De rechtbank heeft een berekening gemaakt. Een exemplaar van deze berekening is aan deze beschikking gehecht en maakt daarvan deel uit.

5.De beslissing

De rechtbank
bepaalt, uitvoerbaar bij voorraad, dat de [minderjarige] , geboren te [geboorteplaats] op [geboortedag] 2011, zijn hoofdverblijf heeft bij de vrouw;
bepaalt, uitvoerbaar bij voorraad, dat de man met ingang van 8 november 2023 ten behoeve van de verzorging en opvoeding van genoemde minderjarige
voorlopigaan de vrouw moet voldoen een bedrag van € 283,= (tweehonderddrieëntachtig euro) per maand;
verzoekt de advocaten van partijen de rechtbank voor na te noemen pro forma datum schriftelijk hun standpunten over de zorgregeling kenbaar te maken en te onderbouwen, onder overlegging van alle beschikbare rapportages van de bij [minderjarige] betrokken behandelaren, en alle andere relevantie informatie die voor de rechtbank nodig is om een (voorlopige) beslissing te nemen over de zorgregeling;
houdt de behandeling van deze zaak aan tot
9 juli 2024 pro forma, in afwachting van bericht van de advocaten van partijen;
houdt iedere verdere beslissing op de verzoeken tot wijziging van de zorgregeling en tot vaststelling van een onderhoudsbijdrage ten behoeve van [minderjarige] aan.

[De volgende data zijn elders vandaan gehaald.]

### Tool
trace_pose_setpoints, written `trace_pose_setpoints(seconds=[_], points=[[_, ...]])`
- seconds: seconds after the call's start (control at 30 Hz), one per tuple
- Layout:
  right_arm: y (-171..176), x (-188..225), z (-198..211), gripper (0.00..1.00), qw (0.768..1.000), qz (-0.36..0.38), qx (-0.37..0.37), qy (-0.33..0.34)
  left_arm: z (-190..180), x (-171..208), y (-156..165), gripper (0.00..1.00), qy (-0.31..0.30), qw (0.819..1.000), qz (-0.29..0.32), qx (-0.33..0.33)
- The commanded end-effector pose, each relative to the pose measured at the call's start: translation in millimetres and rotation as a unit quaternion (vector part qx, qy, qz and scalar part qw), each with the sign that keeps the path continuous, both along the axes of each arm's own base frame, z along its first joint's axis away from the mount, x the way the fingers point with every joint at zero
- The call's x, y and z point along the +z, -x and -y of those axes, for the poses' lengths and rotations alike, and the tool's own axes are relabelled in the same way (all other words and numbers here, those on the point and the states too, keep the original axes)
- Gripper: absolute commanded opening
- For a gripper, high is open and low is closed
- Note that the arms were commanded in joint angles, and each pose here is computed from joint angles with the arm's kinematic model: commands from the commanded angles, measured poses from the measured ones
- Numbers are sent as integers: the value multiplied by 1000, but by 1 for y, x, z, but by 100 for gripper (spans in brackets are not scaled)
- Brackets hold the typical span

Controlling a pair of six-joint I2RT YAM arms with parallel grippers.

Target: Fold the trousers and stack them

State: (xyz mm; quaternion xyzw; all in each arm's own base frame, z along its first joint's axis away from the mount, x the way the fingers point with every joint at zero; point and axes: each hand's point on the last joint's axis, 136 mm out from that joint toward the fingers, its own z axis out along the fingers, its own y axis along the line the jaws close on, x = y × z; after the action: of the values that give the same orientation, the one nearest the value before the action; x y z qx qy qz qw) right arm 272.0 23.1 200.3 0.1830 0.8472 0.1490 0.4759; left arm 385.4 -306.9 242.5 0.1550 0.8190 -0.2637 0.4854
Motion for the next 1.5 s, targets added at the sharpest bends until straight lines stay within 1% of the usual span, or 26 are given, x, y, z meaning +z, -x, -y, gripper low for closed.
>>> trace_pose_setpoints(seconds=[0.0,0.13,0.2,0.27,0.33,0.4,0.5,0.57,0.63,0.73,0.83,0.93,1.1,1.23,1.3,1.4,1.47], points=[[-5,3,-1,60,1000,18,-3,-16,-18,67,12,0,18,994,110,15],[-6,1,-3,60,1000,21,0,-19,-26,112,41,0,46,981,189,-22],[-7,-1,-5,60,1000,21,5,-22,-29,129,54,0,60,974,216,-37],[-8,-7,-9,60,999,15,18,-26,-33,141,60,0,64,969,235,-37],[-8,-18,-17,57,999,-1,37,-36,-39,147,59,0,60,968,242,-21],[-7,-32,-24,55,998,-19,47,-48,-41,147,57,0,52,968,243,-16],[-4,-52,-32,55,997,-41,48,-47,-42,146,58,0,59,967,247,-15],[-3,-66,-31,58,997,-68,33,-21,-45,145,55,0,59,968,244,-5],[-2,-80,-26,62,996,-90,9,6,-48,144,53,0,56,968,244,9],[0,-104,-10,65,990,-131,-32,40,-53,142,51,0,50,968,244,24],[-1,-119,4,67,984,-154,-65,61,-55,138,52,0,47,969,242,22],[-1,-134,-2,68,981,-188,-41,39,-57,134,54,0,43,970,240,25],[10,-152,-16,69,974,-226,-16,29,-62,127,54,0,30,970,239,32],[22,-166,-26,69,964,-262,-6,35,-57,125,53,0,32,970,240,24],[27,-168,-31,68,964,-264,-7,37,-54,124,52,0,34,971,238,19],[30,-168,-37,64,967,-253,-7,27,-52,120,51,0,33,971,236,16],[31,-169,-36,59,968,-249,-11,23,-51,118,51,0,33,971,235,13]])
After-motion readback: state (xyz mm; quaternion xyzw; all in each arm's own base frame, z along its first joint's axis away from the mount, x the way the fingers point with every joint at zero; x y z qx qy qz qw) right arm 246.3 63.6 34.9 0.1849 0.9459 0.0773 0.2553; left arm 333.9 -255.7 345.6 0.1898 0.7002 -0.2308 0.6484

Deze beschikking is gegeven door mr. Bollen, en, in tegenwoordigheid van mr. Reijerse, griffier, in het openbaar uitgesproken op 7 juni 2024.

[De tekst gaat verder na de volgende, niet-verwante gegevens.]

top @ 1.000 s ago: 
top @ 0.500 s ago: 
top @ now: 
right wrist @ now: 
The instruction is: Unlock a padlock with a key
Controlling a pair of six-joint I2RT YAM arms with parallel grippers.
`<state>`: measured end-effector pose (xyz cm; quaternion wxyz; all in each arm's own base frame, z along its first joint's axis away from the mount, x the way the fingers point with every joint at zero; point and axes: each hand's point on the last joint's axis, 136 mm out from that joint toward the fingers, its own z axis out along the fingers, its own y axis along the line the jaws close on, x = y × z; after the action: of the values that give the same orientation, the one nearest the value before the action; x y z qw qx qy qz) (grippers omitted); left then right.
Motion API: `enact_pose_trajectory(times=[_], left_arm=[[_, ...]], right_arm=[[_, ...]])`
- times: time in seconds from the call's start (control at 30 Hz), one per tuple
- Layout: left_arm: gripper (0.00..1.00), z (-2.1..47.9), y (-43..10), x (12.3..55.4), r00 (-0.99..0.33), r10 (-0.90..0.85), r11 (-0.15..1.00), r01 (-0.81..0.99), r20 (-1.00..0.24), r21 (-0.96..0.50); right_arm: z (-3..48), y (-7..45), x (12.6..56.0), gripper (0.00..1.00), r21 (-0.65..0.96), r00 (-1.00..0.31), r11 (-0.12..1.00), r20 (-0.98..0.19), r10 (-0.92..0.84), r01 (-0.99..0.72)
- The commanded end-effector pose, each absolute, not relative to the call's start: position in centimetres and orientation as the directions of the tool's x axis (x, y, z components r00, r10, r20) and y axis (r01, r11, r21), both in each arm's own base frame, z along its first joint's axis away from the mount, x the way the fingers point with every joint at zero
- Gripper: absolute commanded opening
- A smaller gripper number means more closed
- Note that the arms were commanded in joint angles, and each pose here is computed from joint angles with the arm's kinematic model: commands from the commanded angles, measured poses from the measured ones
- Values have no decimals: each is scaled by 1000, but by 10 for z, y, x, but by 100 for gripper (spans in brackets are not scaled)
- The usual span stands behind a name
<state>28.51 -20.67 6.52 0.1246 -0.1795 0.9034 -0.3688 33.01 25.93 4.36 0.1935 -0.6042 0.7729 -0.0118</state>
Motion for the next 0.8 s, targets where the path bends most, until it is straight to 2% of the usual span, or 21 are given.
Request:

Mededeling van de griffier:
Indien hoger beroep tegen deze beschikking mogelijk is, kan dat worden ingesteld:
  • door de verzoekers en degenen aan wie een afschrift van de beschikking is verstrekt of verzonden, binnen drie maanden na de dag van de uitspraak,
  • door andere belanghebbenden binnen drie maanden na de betekening daarvan of nadat de beschikking aan hen op een andere wijze bekend is geworden.

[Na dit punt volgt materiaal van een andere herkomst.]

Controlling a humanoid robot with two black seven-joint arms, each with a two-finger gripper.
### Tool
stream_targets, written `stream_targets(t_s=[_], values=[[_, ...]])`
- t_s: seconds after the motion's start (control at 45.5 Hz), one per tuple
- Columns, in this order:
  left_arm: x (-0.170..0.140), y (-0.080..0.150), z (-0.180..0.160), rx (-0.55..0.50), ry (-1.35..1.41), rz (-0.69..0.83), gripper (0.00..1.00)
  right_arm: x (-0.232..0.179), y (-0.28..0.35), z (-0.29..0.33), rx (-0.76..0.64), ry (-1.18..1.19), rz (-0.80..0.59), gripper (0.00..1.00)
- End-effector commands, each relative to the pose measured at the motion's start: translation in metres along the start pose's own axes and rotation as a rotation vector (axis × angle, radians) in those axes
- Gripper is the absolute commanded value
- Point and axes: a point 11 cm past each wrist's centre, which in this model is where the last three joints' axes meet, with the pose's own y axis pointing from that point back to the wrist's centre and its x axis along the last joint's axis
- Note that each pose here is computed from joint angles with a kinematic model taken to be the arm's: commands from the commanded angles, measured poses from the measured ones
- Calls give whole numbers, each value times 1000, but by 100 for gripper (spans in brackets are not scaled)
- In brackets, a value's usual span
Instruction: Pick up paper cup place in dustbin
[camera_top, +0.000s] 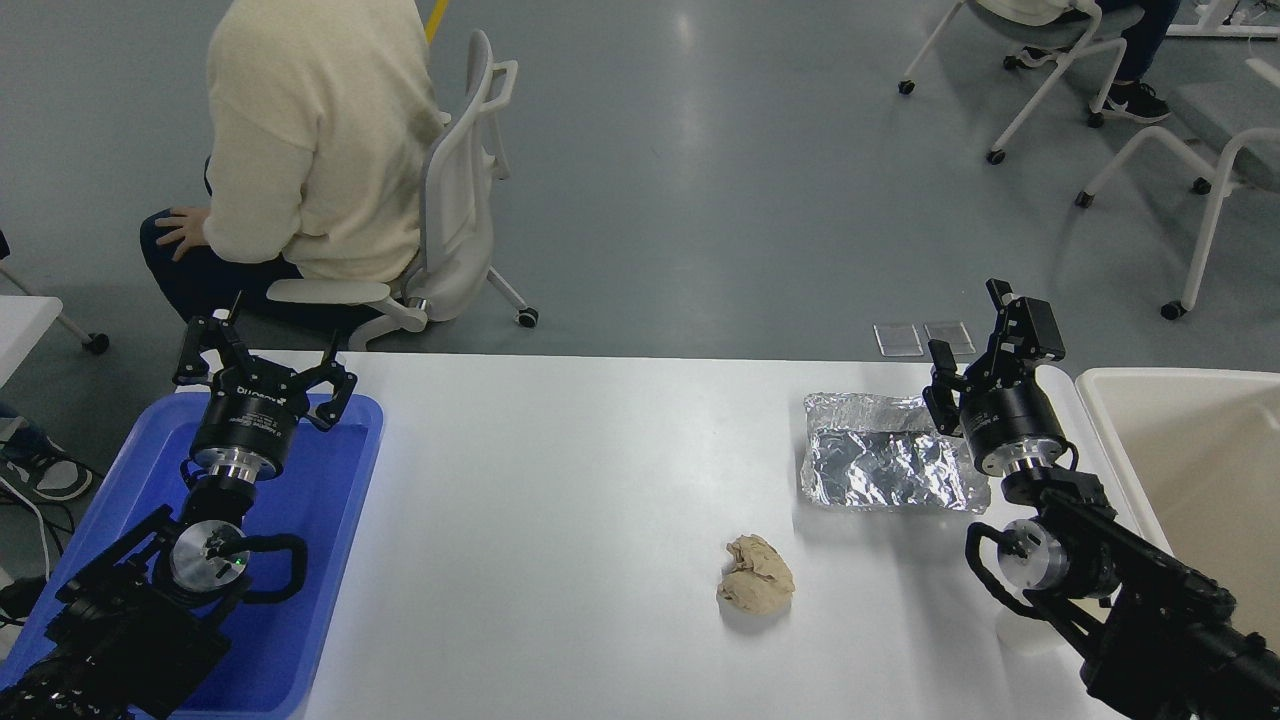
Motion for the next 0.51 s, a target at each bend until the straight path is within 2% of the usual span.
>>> stream_targets(t_s=[0.0,0.484], values=[[0,0,-2,9,-7,0,100,-1,0,0,0,0,-1,100],[0,0,-1,5,-4,0,100,0,-1,-2,4,-1,-2,100]])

Het hoger beroep moet, door tussenkomst van een advocaat, worden ingediend ter griffie van het
gerechtshof ’s-Hertogenbosch.
verzonden op:

Voetnoten

1.In verband met deze procedure/ten behoeve van een juiste procesvoering worden uw persoonsgegevens, voor zover nodig, verwerkt in een systeem van het gerecht.